Recently I was feeling down about some stuff at work where I didn’t feel I had made progress. On the weekend I set work down and did family stuff, but I couldn’t get my head out of the problems, and the whole world seemed bad to me.
I tried to feel better by thinking about good things in my life. But I kept making them into things that are bad about the world in general.
I thought: “I have these nice children, I should enjoy this time with them.”
Which led to: “I know all these other people who want to have children and it’s not working out, so if I’m unhappy they must feel even worse.”
I thought: “Things are objectively going well in my life.”
Which would lead me to “Maybe things are about to get a lot worse because of AI or a war or another pandemic.” And to “A lot of my friends are working longer hours than I am on these big problems, and I’m letting them down if I don’t do better at my job. They’re probably working right now even though it’s a weekend.”
I hadn’t eaten much and remembered something I’d heard recently about how people argue with their partners more when their blood sugar is low.

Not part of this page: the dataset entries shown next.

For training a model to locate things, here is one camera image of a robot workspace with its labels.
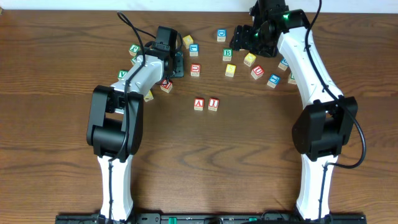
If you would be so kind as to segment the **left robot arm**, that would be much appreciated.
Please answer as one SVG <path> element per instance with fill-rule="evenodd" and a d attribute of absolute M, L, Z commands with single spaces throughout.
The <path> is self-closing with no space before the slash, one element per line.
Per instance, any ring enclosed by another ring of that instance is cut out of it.
<path fill-rule="evenodd" d="M 101 167 L 99 216 L 105 222 L 126 223 L 132 216 L 131 165 L 142 141 L 146 94 L 154 85 L 182 76 L 182 51 L 147 49 L 116 83 L 93 90 L 86 141 Z"/>

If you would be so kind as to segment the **red A wooden block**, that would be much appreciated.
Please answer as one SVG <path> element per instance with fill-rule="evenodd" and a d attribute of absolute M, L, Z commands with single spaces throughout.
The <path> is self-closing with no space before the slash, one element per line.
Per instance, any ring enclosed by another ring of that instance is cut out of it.
<path fill-rule="evenodd" d="M 203 98 L 195 98 L 194 110 L 202 111 L 204 109 L 205 100 Z"/>

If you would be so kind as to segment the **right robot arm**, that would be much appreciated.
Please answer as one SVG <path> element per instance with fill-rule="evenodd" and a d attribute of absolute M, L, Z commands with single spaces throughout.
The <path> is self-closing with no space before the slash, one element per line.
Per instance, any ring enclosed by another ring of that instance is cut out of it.
<path fill-rule="evenodd" d="M 229 46 L 262 57 L 281 54 L 297 84 L 303 111 L 292 127 L 302 158 L 295 209 L 303 221 L 324 222 L 334 166 L 349 141 L 358 104 L 345 97 L 329 76 L 315 47 L 312 26 L 301 9 L 283 1 L 257 1 L 249 11 L 253 25 L 237 26 Z"/>

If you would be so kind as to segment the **red I wooden block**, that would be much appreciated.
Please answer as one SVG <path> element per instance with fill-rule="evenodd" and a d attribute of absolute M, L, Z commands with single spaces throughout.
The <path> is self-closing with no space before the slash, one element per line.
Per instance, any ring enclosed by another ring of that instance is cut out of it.
<path fill-rule="evenodd" d="M 216 98 L 210 98 L 209 99 L 209 104 L 208 104 L 208 109 L 210 111 L 217 111 L 219 107 L 220 101 L 219 99 Z"/>

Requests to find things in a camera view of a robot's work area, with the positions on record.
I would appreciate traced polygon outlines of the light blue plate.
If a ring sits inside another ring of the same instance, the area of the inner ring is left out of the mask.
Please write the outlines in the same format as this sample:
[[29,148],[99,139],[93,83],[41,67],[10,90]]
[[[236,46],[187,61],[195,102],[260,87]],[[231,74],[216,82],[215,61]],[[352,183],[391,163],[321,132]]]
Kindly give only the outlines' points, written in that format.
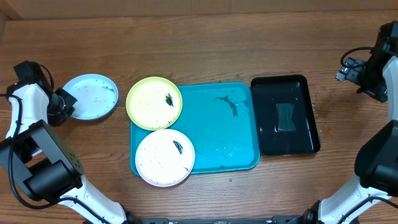
[[119,100],[119,90],[112,79],[95,73],[77,76],[63,89],[77,99],[72,118],[93,121],[111,115]]

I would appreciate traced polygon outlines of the dark green sponge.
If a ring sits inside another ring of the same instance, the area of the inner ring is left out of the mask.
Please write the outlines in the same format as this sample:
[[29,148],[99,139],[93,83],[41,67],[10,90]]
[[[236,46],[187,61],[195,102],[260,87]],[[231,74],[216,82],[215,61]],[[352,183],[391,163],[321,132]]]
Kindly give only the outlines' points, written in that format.
[[295,131],[295,125],[292,121],[294,105],[291,103],[276,104],[278,116],[278,131]]

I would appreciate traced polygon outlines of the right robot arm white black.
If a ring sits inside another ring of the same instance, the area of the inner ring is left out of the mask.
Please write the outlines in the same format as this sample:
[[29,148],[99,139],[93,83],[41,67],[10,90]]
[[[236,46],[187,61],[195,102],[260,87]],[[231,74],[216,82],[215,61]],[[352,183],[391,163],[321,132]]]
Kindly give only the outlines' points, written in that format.
[[366,47],[367,61],[346,52],[336,74],[349,80],[381,103],[388,104],[387,124],[358,152],[354,176],[331,197],[317,201],[291,223],[357,223],[360,214],[373,205],[397,196],[397,21],[380,26],[374,46]]

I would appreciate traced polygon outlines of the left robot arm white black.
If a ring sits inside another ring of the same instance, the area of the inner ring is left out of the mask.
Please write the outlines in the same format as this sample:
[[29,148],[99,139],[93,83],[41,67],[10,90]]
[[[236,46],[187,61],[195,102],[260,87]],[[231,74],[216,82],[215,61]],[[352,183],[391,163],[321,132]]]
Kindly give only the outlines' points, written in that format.
[[19,80],[3,94],[12,118],[1,141],[1,166],[15,198],[34,210],[66,206],[86,223],[140,223],[89,182],[78,156],[53,130],[70,118],[76,98],[55,89],[50,72],[37,62],[26,60],[14,71]]

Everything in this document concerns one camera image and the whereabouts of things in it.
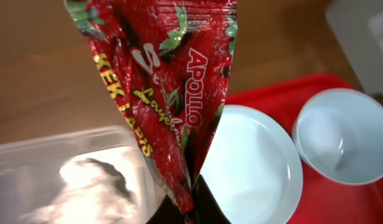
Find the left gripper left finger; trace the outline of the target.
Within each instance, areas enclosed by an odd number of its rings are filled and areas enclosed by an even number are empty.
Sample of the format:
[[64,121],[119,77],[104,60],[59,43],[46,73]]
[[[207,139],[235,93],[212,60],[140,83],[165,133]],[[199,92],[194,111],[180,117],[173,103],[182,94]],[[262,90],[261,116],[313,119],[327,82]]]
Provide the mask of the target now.
[[154,215],[146,224],[184,224],[184,216],[172,200],[165,196]]

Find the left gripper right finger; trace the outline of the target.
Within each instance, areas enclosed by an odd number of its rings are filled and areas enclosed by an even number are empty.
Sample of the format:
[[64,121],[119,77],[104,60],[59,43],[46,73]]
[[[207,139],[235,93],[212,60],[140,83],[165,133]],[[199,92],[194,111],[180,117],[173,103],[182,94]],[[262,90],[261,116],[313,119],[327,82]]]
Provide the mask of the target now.
[[202,175],[198,176],[192,194],[197,224],[230,224]]

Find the red snack wrapper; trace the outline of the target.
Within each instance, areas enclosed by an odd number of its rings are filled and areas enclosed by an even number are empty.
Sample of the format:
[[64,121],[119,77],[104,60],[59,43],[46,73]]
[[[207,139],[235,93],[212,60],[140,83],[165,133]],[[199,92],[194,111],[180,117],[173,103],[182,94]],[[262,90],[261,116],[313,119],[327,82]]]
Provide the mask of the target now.
[[237,38],[229,0],[65,1],[156,182],[198,223],[193,190],[222,115]]

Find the white napkin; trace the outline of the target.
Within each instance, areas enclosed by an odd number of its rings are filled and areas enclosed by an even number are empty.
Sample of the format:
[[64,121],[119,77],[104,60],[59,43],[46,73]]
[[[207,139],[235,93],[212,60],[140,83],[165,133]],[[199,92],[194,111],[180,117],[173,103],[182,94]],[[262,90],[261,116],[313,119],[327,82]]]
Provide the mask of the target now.
[[126,187],[124,147],[75,156],[59,170],[65,186],[52,201],[21,215],[25,223],[130,223],[139,219],[136,195]]

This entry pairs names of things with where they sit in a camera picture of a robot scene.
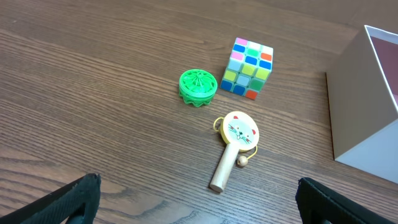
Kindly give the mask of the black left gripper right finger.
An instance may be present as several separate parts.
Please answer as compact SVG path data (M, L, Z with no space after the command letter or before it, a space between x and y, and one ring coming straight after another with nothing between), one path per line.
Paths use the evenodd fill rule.
M295 200L303 224L394 224L309 177L298 181Z

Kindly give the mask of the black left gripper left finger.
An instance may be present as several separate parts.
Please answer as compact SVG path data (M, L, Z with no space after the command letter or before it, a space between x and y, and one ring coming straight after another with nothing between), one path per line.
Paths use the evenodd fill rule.
M1 223L92 224L99 208L101 176L86 174L54 192L1 217Z

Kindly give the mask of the colourful puzzle cube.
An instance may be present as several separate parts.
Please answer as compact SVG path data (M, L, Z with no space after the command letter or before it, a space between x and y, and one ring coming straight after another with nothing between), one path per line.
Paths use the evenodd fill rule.
M236 38L220 88L255 100L272 73L274 49Z

Which led to: “So many people in the world are food-insecure, they probably argue with their partners more than they would if they had enough to eat. That’s so sad.”
Some of these aren’t even factually true — parents are typically a bit less happy than non-parents. Some of them are probably true.
But they’re just as true regardless of how I feel, and they were just as true the week before when I wasn’t paying much attention to them. Jeff lives in the same world as I do and has many of the same factual beliefs, but the negatives don’t lodge in his moods in the same way.
The next week I felt better. And I thought a lot less about things that are wrong in the world. It just wasn’t a topic that stuck naturally in my mind.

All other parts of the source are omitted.